__Records from a dataset__
- - - - - - -
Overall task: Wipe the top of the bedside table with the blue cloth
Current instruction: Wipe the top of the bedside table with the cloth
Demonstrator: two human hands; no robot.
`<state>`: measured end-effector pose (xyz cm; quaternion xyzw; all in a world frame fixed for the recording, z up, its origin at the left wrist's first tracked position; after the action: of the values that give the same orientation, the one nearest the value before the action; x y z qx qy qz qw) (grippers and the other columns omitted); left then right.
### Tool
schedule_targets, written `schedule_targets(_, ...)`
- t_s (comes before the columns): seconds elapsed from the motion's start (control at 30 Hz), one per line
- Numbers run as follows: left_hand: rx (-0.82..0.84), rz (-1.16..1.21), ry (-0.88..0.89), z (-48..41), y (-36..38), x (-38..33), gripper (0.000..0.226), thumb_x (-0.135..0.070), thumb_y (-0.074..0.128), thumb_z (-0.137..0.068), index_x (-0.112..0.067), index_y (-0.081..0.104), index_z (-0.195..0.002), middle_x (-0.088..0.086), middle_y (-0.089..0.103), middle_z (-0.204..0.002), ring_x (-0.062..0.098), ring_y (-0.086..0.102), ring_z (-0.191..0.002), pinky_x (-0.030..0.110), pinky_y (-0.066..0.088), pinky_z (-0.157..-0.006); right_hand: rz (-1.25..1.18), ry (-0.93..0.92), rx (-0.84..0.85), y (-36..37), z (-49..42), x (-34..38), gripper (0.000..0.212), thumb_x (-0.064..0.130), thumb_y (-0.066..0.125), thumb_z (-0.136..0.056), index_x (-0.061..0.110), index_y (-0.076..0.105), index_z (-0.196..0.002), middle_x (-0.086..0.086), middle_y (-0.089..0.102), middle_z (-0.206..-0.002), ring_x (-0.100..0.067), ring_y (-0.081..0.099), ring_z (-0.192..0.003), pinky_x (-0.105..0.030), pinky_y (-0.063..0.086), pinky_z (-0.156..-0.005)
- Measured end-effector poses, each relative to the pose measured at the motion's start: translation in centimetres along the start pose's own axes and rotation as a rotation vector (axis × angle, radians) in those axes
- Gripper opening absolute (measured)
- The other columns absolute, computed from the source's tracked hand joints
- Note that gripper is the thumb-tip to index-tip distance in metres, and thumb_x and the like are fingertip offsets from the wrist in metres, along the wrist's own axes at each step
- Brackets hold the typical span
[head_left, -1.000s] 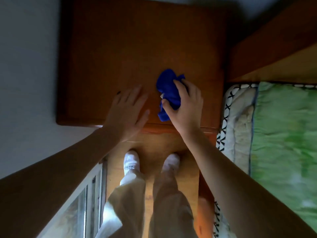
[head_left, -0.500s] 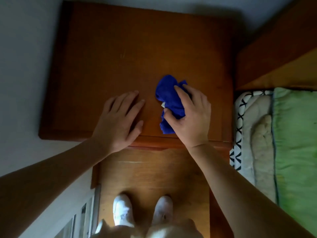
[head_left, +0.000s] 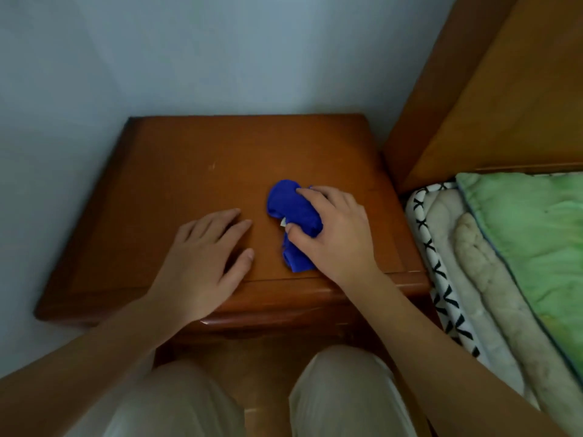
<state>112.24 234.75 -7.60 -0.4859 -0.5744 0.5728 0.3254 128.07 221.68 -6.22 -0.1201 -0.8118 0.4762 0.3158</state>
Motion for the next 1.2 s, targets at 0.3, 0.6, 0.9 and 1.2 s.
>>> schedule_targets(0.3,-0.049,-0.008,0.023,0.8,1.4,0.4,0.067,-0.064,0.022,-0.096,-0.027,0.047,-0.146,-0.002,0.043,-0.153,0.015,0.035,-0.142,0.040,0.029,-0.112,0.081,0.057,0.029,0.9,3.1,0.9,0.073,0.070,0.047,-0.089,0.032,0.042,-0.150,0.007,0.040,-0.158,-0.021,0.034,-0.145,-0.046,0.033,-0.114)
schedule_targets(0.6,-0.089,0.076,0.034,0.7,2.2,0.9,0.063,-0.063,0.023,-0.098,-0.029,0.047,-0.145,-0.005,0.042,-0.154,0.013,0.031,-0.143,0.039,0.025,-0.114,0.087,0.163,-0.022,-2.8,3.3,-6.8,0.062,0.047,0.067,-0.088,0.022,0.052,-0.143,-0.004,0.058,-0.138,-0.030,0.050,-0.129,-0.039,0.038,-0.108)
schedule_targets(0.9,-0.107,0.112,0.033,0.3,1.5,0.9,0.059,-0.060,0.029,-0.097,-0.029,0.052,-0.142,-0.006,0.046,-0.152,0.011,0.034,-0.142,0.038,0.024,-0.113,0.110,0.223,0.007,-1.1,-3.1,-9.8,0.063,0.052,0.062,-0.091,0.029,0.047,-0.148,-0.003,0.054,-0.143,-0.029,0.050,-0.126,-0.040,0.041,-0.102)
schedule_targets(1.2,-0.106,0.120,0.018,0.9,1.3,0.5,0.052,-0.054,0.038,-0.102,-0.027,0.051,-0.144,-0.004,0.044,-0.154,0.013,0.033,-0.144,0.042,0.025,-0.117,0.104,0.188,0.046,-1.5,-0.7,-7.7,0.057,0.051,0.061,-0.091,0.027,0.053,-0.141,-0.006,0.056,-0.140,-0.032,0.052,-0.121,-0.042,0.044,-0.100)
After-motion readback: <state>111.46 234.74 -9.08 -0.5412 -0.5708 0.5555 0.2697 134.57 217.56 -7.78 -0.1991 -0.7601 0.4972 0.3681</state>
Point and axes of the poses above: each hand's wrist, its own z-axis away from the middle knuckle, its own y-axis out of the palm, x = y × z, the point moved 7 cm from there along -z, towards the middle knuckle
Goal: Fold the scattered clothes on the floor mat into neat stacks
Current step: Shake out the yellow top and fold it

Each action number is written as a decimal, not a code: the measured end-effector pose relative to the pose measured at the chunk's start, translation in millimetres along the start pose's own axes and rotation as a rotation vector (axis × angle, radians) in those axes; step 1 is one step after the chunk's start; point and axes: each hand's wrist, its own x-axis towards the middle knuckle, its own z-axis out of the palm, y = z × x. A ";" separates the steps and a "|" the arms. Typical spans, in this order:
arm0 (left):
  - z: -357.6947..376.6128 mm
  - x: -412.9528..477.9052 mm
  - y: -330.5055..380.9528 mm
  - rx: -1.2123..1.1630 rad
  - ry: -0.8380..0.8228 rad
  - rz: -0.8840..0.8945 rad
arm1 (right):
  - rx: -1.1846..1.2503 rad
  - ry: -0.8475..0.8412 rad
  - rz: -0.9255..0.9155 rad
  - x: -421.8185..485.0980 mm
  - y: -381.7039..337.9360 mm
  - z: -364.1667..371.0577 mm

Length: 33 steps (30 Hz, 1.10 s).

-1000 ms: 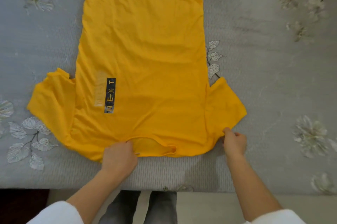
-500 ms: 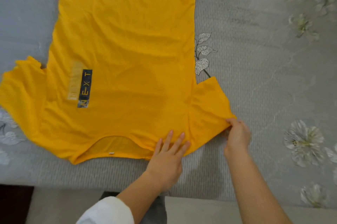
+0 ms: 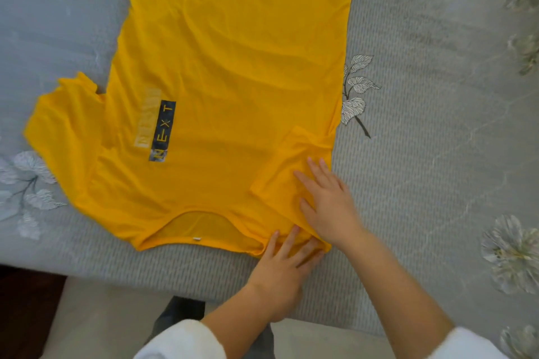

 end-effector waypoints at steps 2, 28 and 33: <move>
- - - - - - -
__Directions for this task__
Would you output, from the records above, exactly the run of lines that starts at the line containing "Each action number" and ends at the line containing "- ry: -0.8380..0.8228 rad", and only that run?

__Task answer__
Each action number is written as a decimal, not a code: the measured end-effector pose relative to the pose measured at the chunk's start, translation in millimetres along the start pose's own axes and rotation as a rotation vector (axis × angle, radians) in those axes; step 1 is one step after the chunk's start; point and axes: each hand's wrist, its own x-axis towards the middle knuckle, its own z-axis out of the palm, y = z × x. A ";" separates the steps and a "|" the arms. Typical spans, in this order:
arm0 (left):
  - z: -357.6947..376.6128 mm
  - x: -412.9528..477.9052 mm
  - y: -330.5055..380.9528 mm
  - rx: -1.2123..1.1630 rad
  - ry: -0.8380..0.8228 rad

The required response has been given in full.